CBI Conference: Living With Minerals 5

The latest of the Living with Minerals CBI conferences was attended by staff from Stephenson Halliday yesterday (17th November). A very well attended event included a range of speakers providing different views on how and why a national mineral strategy should be developed.

Of particular interest to planners was Ruth Stanier’s presentation. She is the Director of Planning at DCLG and delivered ‘a planning perspective on future mineral supply’. She identified three themes:

  • Simplification of the planning system;
  • The importance of the local plan; and
  • The need for speed.

Ruth pointed to the publication of the National Planning Policy Framework, superseding the raft of previous policy and guidance notes as evidence of the simplification of the system.
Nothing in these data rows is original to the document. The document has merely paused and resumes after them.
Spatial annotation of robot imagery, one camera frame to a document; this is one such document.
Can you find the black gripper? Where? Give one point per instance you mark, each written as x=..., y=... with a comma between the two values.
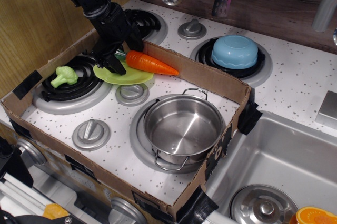
x=114, y=28

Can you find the orange toy carrot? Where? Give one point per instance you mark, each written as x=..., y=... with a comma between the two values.
x=144, y=62

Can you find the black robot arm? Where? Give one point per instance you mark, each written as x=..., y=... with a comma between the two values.
x=86, y=5

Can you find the light green plastic plate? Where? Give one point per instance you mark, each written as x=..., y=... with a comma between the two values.
x=133, y=76

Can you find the silver stove knob centre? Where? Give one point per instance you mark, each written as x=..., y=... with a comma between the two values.
x=132, y=95

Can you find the silver stove knob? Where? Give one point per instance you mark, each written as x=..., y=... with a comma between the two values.
x=192, y=30
x=132, y=95
x=91, y=135

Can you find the black front left burner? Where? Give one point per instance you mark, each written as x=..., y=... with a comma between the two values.
x=87, y=82

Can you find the green toy broccoli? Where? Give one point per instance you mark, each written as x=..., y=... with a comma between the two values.
x=65, y=74

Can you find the silver stove knob rear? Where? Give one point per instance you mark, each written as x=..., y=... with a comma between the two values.
x=192, y=30

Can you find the black rear right burner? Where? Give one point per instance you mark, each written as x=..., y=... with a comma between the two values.
x=202, y=54

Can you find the silver stove knob front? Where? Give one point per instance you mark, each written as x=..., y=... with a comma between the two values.
x=91, y=135

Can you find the stainless steel pot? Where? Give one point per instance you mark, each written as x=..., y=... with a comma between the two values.
x=182, y=129

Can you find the light blue plastic bowl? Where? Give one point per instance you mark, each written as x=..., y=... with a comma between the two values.
x=234, y=52

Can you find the brown cardboard fence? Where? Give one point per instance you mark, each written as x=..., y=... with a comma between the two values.
x=123, y=165

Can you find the silver oven knob left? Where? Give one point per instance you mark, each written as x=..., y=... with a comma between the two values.
x=30, y=154

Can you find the silver oven knob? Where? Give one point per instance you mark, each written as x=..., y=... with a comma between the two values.
x=124, y=212
x=30, y=154

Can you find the black device lower left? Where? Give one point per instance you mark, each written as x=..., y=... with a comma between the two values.
x=12, y=163

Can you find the silver oven knob right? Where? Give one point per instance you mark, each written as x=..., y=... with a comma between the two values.
x=124, y=212

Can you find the orange yellow toy piece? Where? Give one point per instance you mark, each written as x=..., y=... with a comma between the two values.
x=54, y=211

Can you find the grey metal sink basin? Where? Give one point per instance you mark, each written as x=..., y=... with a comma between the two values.
x=281, y=153

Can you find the silver faucet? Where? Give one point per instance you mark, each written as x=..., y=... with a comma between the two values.
x=323, y=15

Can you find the silver pot lid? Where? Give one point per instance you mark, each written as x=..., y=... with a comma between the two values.
x=258, y=203

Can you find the grey block on counter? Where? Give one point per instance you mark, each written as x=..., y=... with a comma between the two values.
x=327, y=113

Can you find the toy orange half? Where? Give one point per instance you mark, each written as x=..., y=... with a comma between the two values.
x=313, y=215

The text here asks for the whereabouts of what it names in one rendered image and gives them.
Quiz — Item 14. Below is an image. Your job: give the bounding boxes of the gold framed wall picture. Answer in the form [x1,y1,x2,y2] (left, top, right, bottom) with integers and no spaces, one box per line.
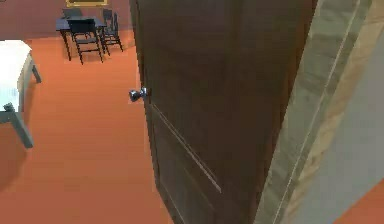
[65,0,110,8]

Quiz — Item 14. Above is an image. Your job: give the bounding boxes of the dark blue dining table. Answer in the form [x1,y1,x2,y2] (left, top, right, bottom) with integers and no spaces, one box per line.
[55,16,108,62]

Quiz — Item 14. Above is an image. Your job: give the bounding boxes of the white table with grey legs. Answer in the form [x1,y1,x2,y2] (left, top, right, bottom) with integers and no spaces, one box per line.
[0,39,43,150]

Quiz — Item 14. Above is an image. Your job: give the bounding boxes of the silver round door knob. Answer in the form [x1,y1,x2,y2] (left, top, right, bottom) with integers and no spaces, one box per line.
[128,87,148,103]

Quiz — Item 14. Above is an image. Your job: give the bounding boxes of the dark brown room door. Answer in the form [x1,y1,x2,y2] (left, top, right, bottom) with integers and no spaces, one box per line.
[129,0,319,224]

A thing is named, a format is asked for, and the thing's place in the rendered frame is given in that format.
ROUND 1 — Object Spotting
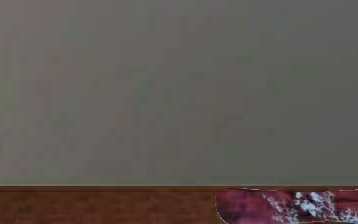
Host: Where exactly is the red floral patterned cloth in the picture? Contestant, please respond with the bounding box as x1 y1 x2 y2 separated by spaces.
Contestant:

At Stephenson Halliday we agree that the NPPF provides a more focussed document and is clearer in the tests it applies. However, is the publication of all the online practice guidance evidence that the NPPF is too focussed, and we are now seeing the re-introduction of that which was ‘swept away’ by the initial introduction of the NPPF?

Ruth also indicated that Local Plans are now at the heart of the planning system and around 80% of authorities have got to the stage of publishing a plan. An important point she made was that industry must engage with this process as much as possible to ensure that their interests are taken into account in the plan making process.

The final point was recognition of the need for speed, she indicated that the aim of the Government was to drive up the performance of planning authorities. The emphasis appeared to be on the speed of decisions with the introduction of ‘special measures’ for those authorities who do not perform and the current proposals for deemed discharge of planning conditions.

Two concerns we have is that the stated aim of driving up ‘performance’ does not seem to be matched with safeguarding resources in planning authorities, and that ‘performance’ seems to be being equated with speed- surely it is the quality of decisions which should be of greatest importance?

Have your say below.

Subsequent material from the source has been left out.